She put a hand on Gibbs's wrist to keep him from chucking another pebble, and used that grip to turn him. Her free hand took off her sunglasses. She squinted a little in the bright sunshine, but met his eyes, and when he made to turn his head and look away, she used a fingertip against the side of his stubbly chin to keep him face-front.

"Your pride is hurt because you know what others are saying and thinking. I think that that is reasonable."

"The hell it is," Gibbs snapped. "It's stupid. I haven't felt like this since I was a teenager."
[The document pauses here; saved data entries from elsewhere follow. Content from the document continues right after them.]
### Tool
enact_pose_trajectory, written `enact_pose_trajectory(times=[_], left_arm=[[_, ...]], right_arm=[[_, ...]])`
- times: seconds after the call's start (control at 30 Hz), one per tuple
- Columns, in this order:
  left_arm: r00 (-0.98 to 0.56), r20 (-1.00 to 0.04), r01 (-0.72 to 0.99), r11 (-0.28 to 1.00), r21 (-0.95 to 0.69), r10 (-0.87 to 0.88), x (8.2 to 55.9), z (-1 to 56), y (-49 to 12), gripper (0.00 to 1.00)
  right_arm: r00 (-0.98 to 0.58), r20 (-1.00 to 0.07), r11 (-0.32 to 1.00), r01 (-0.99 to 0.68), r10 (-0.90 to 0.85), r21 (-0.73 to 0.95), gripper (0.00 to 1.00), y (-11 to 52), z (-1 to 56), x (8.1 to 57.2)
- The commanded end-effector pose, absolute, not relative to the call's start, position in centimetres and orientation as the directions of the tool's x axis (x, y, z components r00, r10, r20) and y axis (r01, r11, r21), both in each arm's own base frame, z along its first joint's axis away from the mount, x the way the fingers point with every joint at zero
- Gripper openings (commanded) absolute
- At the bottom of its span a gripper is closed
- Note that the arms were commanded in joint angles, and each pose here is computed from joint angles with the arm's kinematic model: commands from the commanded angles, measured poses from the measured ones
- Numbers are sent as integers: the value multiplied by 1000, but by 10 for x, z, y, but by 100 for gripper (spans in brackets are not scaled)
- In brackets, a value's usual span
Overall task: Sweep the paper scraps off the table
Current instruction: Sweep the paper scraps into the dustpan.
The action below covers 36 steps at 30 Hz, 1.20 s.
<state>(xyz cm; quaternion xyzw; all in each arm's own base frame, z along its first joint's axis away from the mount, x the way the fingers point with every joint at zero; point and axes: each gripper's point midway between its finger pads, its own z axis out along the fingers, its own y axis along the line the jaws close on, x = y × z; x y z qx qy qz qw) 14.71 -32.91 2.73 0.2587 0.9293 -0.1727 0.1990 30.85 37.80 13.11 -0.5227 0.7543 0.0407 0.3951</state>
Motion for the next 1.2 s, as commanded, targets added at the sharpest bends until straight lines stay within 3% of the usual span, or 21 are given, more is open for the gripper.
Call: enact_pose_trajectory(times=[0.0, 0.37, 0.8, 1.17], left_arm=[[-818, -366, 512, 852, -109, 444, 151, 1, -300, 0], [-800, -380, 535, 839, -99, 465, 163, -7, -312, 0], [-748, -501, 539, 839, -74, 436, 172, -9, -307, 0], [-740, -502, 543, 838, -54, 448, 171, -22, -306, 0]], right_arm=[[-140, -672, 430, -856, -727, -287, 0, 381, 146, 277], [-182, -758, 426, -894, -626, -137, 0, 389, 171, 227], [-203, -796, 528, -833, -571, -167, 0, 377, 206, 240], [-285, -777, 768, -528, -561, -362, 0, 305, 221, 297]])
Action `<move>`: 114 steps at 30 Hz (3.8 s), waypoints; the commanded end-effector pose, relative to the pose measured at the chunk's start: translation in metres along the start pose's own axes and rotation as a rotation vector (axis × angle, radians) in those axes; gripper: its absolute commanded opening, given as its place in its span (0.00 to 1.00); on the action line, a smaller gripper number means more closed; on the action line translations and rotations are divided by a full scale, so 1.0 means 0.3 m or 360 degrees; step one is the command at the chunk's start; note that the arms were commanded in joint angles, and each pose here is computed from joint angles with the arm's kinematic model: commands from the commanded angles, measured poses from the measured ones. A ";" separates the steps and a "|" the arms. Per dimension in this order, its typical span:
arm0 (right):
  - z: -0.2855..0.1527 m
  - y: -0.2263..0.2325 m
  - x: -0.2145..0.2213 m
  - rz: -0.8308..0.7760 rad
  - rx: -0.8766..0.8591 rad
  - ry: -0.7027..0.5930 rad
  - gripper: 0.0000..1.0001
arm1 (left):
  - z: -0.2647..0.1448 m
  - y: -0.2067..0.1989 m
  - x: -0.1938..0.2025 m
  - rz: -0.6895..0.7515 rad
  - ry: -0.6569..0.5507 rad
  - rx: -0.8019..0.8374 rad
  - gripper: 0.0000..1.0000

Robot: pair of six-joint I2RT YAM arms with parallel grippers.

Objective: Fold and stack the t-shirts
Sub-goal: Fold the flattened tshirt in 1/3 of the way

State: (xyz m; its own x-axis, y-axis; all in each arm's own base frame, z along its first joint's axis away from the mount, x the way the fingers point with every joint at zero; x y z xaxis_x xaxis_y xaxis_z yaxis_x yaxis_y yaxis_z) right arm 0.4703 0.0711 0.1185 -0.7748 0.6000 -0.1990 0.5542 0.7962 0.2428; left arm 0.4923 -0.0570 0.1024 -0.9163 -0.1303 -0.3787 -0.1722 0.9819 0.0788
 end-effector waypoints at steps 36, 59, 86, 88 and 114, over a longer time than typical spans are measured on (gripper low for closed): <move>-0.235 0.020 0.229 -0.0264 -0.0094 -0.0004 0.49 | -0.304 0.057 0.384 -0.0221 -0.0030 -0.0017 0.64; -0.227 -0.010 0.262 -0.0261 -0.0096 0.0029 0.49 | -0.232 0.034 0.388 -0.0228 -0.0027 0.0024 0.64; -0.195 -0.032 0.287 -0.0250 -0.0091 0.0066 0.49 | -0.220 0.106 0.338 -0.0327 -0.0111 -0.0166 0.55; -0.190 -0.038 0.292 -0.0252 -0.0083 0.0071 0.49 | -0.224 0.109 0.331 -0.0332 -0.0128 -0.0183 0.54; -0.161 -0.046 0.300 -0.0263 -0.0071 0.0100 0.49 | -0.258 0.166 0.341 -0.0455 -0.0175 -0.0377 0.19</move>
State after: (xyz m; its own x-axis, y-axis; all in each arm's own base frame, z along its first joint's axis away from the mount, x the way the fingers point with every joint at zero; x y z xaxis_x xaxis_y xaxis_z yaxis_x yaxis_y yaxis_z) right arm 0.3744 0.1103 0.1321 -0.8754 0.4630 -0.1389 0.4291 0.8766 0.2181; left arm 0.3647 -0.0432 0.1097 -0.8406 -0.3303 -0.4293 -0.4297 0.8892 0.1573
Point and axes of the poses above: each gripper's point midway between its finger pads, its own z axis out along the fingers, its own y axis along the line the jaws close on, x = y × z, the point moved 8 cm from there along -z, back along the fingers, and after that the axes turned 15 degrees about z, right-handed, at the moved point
"Wrong. You ended up feeling the same when you got injured in Desert Storm. That is why you left NCIS after you nearly got blown up on that ship. You did not want to stick around and put up with the same kind of judgmental looks from everyone: 'Is he fit enough for duty?' Think about it. It is the same. They are judging you in the same way: 'He did not make the grade with Jennifer Shepard.' But it is worse now because they are drawing a comparison, between you and me. They will never be so stupid to say it to your face, or mine, but you and I know what they are thinking."
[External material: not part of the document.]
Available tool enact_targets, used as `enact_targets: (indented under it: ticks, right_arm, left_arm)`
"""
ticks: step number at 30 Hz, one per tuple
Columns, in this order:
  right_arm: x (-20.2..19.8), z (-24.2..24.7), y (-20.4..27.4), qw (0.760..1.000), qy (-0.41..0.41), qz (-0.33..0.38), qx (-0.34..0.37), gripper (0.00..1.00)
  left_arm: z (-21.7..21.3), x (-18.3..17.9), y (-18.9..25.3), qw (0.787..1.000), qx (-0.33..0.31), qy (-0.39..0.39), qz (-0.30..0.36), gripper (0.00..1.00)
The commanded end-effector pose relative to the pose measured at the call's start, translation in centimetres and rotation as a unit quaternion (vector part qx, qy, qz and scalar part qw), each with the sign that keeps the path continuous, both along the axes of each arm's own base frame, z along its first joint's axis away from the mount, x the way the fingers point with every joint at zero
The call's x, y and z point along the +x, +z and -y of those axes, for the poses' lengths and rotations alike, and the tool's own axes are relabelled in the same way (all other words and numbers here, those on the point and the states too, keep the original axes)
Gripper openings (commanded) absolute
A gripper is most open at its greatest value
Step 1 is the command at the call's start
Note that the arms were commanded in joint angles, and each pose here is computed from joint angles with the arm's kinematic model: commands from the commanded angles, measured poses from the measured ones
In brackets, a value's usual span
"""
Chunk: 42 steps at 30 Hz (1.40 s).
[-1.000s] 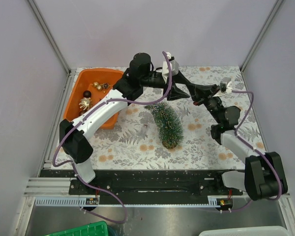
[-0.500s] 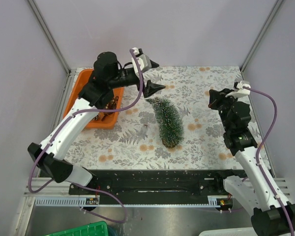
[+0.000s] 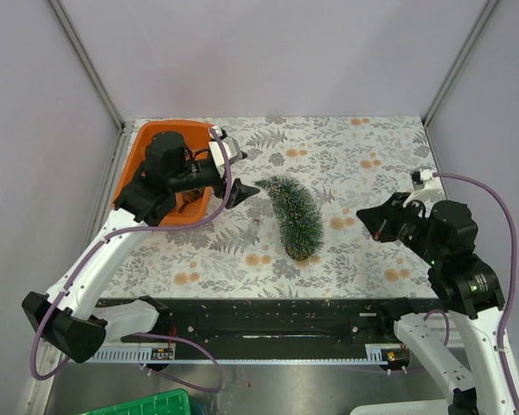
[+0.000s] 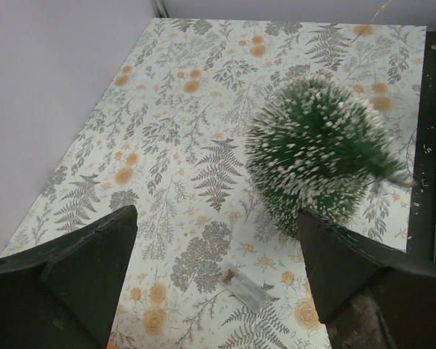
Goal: Decorate the small christmas tree
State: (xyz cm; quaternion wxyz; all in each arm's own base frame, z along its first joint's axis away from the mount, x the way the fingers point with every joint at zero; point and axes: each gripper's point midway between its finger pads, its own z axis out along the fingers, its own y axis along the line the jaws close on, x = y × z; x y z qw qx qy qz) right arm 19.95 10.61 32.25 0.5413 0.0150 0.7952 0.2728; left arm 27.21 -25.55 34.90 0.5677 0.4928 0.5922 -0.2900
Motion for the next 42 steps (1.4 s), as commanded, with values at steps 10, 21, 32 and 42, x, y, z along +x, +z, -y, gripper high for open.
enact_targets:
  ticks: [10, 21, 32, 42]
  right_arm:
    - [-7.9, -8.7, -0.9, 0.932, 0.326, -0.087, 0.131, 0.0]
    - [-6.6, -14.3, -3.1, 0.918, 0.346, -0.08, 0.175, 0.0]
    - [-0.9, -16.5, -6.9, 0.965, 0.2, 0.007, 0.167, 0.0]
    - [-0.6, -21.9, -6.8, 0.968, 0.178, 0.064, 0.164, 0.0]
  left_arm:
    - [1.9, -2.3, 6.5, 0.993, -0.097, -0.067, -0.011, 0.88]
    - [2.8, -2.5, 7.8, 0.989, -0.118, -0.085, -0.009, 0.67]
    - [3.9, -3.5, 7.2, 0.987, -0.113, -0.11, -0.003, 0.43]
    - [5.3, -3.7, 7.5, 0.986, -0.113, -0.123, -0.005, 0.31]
"And what they think shouldn't matter," Gibbs insisted.

"But that is what you need to hear from me, not yourself," Ziva said. "Nothing has changed, Gibbs. You are my backup, and I am still yours. You care about her, right?"

"I just said so," Gibbs said, nodding.

"And who better than me to love her?"

"I just said that, too."

"Yeah, but change the context," Ziva said, smiling. "I am not just a woman. Not to you."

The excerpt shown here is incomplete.